By early 2003 non-linguist US troops in Afghanistan and Iraq were able to communicate with local citizens by using a paperback-book-sized device called the phraselator. Co-developed by the Defense Advanced Research Projects Agency and private contractors, the phraselator uses computer chips to translate English phrases into as many as 30 foreign language equivalents. Users either speak into the device, which translates the English into the foreign-equivalent phrase, or they can punch a button to call up the desired phrase. The English-speaking operator can speak from a series of phrases ranging from just a few dozen to as high as 3,500 phrases, characterized by such issues as force protection, medical triage and medical first- response. The device was originally developed for military medical usage. Newer devices contain phraseology on refugee reunification and searches for weapons of mass destruction.

Project Babylon is a three-year DARPA program encompassing all military phraselator development. The goal is a two-way phraselator that can translate respondents' answers to users' queries. This two-way phraselator had been publicly demonstrated at an international linguist organization's annual meeting in Berlin, and to the US Senate Armed Services Committee.

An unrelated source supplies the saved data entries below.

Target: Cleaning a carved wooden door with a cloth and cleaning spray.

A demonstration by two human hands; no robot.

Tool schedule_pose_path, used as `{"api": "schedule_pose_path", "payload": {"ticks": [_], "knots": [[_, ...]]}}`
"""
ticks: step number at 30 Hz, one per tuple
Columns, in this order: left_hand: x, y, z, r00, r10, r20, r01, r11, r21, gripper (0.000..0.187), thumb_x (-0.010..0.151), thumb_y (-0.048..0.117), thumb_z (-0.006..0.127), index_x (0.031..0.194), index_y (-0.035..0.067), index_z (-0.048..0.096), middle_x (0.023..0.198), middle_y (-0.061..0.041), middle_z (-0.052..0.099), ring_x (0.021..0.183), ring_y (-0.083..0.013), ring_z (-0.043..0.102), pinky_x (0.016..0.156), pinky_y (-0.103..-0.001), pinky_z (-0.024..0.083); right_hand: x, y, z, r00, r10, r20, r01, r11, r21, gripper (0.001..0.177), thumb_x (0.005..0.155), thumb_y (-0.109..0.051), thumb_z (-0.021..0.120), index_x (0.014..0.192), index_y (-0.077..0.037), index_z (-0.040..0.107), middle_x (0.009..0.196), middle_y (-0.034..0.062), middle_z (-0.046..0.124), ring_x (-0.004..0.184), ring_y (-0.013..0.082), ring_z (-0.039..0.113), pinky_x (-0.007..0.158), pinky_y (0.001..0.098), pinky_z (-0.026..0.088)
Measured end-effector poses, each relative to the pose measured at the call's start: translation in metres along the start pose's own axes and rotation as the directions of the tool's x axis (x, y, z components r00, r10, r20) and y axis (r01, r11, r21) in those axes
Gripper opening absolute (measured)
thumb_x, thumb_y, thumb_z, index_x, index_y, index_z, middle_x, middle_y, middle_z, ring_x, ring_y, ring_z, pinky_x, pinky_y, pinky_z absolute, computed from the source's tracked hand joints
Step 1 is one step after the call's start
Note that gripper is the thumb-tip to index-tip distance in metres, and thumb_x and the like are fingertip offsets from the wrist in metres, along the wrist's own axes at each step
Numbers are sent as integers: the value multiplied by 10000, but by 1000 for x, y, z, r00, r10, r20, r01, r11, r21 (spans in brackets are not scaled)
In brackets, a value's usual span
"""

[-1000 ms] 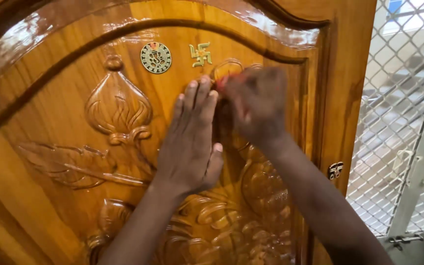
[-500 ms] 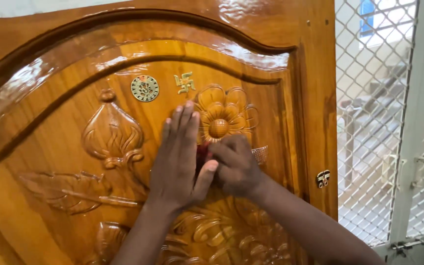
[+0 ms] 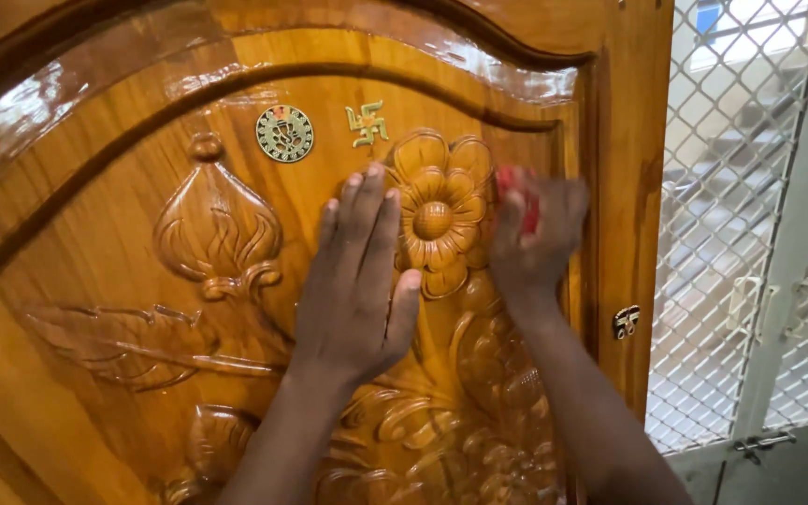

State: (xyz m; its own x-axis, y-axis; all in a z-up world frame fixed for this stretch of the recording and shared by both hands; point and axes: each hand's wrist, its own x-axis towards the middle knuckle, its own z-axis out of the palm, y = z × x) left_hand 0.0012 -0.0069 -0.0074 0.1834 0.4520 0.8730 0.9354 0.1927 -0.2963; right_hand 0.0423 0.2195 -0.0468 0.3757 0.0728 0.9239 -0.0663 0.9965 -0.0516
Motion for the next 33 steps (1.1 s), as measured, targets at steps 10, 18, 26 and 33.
{"api": "schedule_pose_path", "payload": {"ticks": [10,18,26,33], "knots": [[1,0,1,1000,4,-24,-5,1000,-24,676,957,229,525,1540,-75,368,1660,-236,308,1571,-411,274,1300,-541,194,6,-23,0,990,142,-4,-142,990,-11,204,1114,-207,592,1238,-58,655,1245,184,577,1199,352,585,1097,480,491],[2,-1,2,1000,19,-12,-18,999,42,667,972,256,499,1535,-81,381,1659,-239,317,1575,-406,267,1300,-540,191,-28,-19,-18,946,-206,252,180,976,123,323,1135,-302,612,1368,-77,606,1500,260,492,1485,451,461,1295,585,332],[3,3,8,997,69,-37,-64,989,131,583,997,238,508,1513,-28,453,1605,-236,379,1543,-416,307,1290,-556,182,-20,-84,-17,942,-63,330,12,988,156,480,1041,-160,546,1494,-14,486,1566,247,466,1509,458,447,1304,561,312],[-10,20,24,982,186,33,-189,951,244,602,983,234,608,1503,-32,463,1558,-197,445,1517,-366,410,1277,-616,130,-41,-36,-46,818,-192,542,61,966,250,665,910,-33,640,1517,61,384,1568,295,436,1491,445,424,1268,570,307]]}}
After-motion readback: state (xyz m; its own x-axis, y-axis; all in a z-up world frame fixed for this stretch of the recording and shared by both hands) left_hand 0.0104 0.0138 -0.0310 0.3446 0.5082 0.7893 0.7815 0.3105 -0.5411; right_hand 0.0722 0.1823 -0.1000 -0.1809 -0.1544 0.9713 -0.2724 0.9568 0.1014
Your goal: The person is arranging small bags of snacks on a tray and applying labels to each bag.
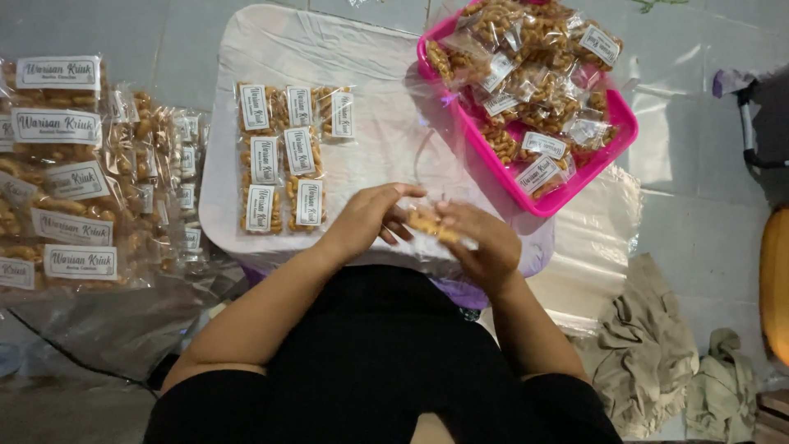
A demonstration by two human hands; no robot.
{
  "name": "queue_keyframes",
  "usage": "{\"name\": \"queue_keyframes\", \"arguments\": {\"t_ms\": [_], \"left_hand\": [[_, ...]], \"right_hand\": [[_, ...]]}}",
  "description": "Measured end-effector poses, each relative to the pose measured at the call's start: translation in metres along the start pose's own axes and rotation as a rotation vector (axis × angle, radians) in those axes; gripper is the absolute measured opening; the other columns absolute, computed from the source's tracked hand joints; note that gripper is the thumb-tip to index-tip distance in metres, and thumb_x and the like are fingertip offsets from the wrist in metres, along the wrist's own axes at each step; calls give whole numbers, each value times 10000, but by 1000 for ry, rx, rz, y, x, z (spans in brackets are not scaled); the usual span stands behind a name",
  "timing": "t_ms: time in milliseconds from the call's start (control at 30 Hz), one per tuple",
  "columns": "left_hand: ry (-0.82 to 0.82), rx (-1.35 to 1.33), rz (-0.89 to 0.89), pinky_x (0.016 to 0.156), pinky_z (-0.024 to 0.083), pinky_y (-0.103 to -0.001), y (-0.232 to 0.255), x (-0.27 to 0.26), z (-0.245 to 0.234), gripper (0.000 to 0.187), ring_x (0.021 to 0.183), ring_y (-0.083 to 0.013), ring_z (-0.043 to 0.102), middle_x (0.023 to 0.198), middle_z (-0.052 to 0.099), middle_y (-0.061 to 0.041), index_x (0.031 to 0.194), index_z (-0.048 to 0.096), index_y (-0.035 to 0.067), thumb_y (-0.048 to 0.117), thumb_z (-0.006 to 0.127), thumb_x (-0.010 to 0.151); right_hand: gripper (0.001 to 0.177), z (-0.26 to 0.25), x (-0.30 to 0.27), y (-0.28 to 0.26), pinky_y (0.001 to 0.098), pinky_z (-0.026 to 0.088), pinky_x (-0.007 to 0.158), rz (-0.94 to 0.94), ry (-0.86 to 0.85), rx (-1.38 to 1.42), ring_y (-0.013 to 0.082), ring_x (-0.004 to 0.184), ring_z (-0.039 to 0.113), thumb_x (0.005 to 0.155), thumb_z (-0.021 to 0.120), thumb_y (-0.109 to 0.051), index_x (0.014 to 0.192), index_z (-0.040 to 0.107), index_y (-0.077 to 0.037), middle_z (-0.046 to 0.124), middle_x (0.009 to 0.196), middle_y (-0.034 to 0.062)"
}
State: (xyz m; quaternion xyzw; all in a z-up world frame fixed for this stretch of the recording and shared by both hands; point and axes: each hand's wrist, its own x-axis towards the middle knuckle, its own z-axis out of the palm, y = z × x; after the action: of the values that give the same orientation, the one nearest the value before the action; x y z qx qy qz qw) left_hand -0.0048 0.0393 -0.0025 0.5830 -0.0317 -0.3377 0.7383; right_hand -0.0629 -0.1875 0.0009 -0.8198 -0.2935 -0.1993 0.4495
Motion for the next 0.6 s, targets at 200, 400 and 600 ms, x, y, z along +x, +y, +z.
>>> {"name": "queue_keyframes", "arguments": {"t_ms": [200,400,600], "left_hand": [[111,96,265,752,649,-388,-29,4,-7,387,862,-257,766,912,764,-181,1080,768,25,354,572,1030],[133,-25,235,681,660,-328,-14,0,7,261,749,-179,736,830,749,-144,1107,744,-6,202,720,951],[171,81,289,651,633,-254,-10,-6,13,383,766,-115,673,873,713,-80,1107,723,-10,88,876,770]], "right_hand": [[187,28,-5,4,313,646,673,721,407,501,146,720,717,949,737,-64,1097,716,48,727,819,83],[117,32,20,-15,300,607,572,726,447,472,127,588,635,911,776,3,981,734,87,648,627,118],[120,33,16,-13,294,606,586,748,428,389,109,588,622,920,786,-27,975,743,71,668,632,111]]}}
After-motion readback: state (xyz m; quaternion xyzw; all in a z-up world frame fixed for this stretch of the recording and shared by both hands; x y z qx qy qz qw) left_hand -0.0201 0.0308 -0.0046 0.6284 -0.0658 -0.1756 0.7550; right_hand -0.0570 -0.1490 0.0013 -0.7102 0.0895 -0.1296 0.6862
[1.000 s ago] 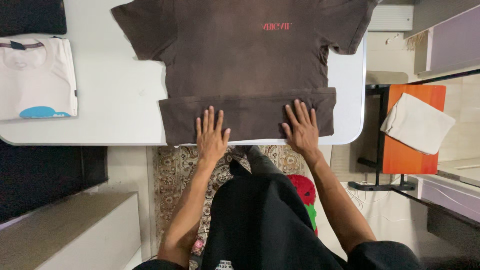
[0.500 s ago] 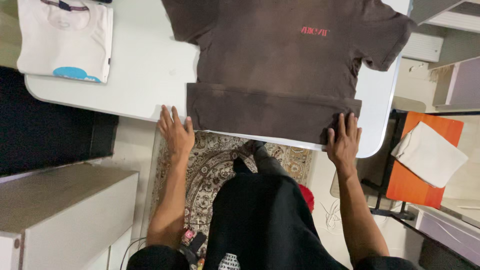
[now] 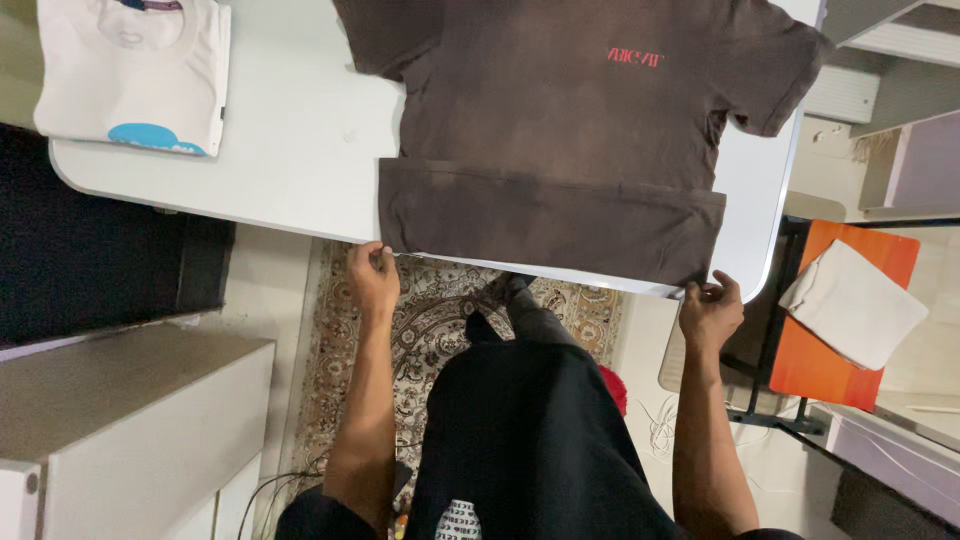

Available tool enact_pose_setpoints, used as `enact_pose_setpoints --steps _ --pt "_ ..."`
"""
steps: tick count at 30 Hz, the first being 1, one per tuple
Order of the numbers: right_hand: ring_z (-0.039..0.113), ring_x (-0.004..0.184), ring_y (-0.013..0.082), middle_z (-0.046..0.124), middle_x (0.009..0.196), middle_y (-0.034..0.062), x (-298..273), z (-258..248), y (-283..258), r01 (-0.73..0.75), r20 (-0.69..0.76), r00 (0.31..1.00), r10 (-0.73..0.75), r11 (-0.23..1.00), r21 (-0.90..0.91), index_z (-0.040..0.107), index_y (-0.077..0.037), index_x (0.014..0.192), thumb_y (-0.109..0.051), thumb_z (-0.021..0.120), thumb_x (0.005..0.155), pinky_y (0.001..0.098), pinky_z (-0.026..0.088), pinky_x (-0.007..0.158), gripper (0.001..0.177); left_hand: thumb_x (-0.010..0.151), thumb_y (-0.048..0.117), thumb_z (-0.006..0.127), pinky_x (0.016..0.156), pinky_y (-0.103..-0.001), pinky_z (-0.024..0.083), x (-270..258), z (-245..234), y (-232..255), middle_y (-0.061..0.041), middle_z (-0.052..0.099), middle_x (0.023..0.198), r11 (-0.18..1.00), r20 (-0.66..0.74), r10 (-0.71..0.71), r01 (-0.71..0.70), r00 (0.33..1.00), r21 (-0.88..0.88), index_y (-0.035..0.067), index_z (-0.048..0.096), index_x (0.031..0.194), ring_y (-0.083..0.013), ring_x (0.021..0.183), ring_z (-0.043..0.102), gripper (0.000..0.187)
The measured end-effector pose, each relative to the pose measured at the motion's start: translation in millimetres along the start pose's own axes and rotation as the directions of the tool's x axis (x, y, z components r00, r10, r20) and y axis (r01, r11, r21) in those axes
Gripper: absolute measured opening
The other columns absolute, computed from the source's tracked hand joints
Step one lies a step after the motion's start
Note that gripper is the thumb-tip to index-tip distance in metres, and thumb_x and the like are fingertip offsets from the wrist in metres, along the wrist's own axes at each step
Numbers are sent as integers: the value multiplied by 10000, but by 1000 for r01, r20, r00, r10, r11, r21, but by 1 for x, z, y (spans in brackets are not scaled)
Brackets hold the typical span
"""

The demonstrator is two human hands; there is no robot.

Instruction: The person spreads a brown t-shirt on a table, smooths the fabric by hand, and folds the sleeves and sides inward before turning the shirt over to show the back design.

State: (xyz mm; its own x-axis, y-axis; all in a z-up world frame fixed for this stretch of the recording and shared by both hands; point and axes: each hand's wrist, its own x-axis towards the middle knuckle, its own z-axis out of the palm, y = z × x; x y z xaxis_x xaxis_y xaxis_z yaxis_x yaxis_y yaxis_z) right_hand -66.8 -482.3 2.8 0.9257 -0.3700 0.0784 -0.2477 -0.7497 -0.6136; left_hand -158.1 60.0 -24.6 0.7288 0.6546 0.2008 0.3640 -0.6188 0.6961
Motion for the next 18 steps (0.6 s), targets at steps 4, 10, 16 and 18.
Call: enact_pose_setpoints --steps 4,10,16,18 --pt "719 810 214 744 889 118 10 -1 15 -32 41 999 31 999 27 696 24 1222 -77 779 874 344 568 808 372 961 106 717 829 -448 517 8 0 -14 -126 656 991 994 94 -43 52 995 -92 14 669 1045 -288 907 652 133" --pt "718 837 209 723 907 130 24 -16 23 119 59 990 -124 989 89 684 11 1238 -63 738 963 346 565 814 290 974 65 710 856 -469 500 34 -31 -8 -151 656 1008 986 140 165 -163 976 -22 11 671 1029 -339 933 637 86" --pt "712 829 243 724 907 120 11 -24 3 226 114 967 -227 974 20 664 3 1268 -40 740 924 370 558 792 355 925 73 746 883 -479 489 33 -37 7 -163 631 1044 978 211 187 -202 959 50 28 685 1016 -356 1003 614 119" --pt "704 872 268 713 942 143 10 -28 -10 198 130 971 -199 980 17 640 -7 1296 -58 729 919 393 554 817 391 916 82 760 900 -486 487 32 -38 13 -155 630 1063 976 222 178 -200 959 83 42 693 1014 -357 1035 607 125"
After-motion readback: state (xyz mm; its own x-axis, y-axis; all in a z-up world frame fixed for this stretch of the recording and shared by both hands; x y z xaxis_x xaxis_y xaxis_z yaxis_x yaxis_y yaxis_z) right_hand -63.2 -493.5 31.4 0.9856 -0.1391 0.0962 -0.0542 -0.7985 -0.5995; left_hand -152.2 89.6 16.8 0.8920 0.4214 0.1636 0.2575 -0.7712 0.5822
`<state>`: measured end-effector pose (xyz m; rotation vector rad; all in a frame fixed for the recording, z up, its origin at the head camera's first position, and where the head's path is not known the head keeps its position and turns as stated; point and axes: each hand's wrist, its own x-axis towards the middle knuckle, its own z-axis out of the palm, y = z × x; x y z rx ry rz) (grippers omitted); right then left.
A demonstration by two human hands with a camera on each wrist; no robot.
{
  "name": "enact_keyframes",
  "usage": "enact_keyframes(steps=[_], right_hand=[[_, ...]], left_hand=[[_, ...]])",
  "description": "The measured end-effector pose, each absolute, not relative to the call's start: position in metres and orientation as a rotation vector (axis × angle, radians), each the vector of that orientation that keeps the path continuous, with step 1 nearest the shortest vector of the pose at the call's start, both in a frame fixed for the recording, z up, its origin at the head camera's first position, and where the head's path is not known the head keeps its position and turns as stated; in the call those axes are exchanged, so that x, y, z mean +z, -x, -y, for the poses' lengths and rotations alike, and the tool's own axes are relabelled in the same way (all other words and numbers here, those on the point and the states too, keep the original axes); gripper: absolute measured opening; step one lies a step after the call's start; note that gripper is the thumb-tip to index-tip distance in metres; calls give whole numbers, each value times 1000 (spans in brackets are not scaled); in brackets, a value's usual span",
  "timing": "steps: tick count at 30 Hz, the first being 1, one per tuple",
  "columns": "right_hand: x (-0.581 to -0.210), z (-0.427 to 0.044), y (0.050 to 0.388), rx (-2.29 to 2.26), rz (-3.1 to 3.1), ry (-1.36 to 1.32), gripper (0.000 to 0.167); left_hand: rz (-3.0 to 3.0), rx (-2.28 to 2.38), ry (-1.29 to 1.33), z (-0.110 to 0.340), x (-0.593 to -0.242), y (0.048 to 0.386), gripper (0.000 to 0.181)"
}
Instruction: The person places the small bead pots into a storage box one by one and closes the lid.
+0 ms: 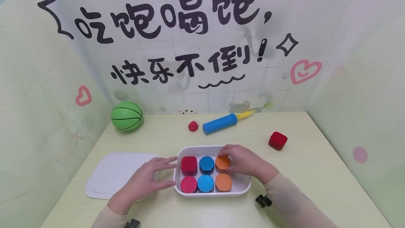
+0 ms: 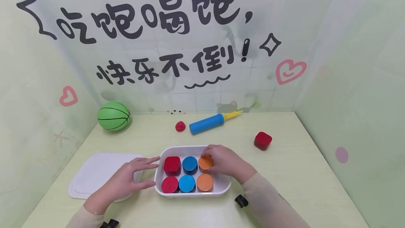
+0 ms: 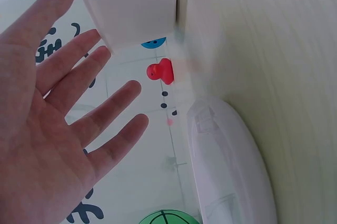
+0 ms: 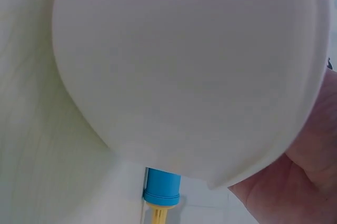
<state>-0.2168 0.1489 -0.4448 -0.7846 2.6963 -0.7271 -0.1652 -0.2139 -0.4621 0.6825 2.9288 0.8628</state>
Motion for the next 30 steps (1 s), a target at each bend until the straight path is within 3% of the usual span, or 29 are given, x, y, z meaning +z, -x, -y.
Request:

As a corporate descendant of Bell Laboratories, Avaya Laboratories is a world leader in speech processing technology. More importantly, Avaya is a leader in the development of products that use this technology in a helpful, reliable manner. There are many examples within the Avaya product line, including the innovative speech recognition adjuncts available for Avaya Contact Center solutions. There are many ways to help employees and customers with speech recognition adjuncts for Avaya Unified Communication Center solutions. These solutions can provide voice access to a wide range of telephony and information management functions, including call control and the ability to manage e-mail, voice messages, calendars, task lists, and contacts. By 2003 more than 1 million businesses worldwide, including more than 90 percent of the FORTUNE 500®, relied on Avaya solutions and services.

Systems use automatic speech recognition in a voice response telephone system to make appointments or place orders. In such a voice response system, after the user speaks the system repeats its understanding and provides the user with an opportunity to verify whether the system has recognized the utterance correctly. This may require several iterations to reach the correct result.

US telephone companies that provide directory assistance respond accurately to caller requests for telephone numbers 93% of the time, according to the December 2004 National Directory Assistance Performance Index, an independent analysis published semi-annually by The Paisley Group, Ltd. The Index is the only tool on the market that provides companies which offer directory assistance services with specific competitive intelligence to track and gauge their performance. Qwest Communications led in calls fulfilled with 95.7% successfully completed compared to the segment average of 93%.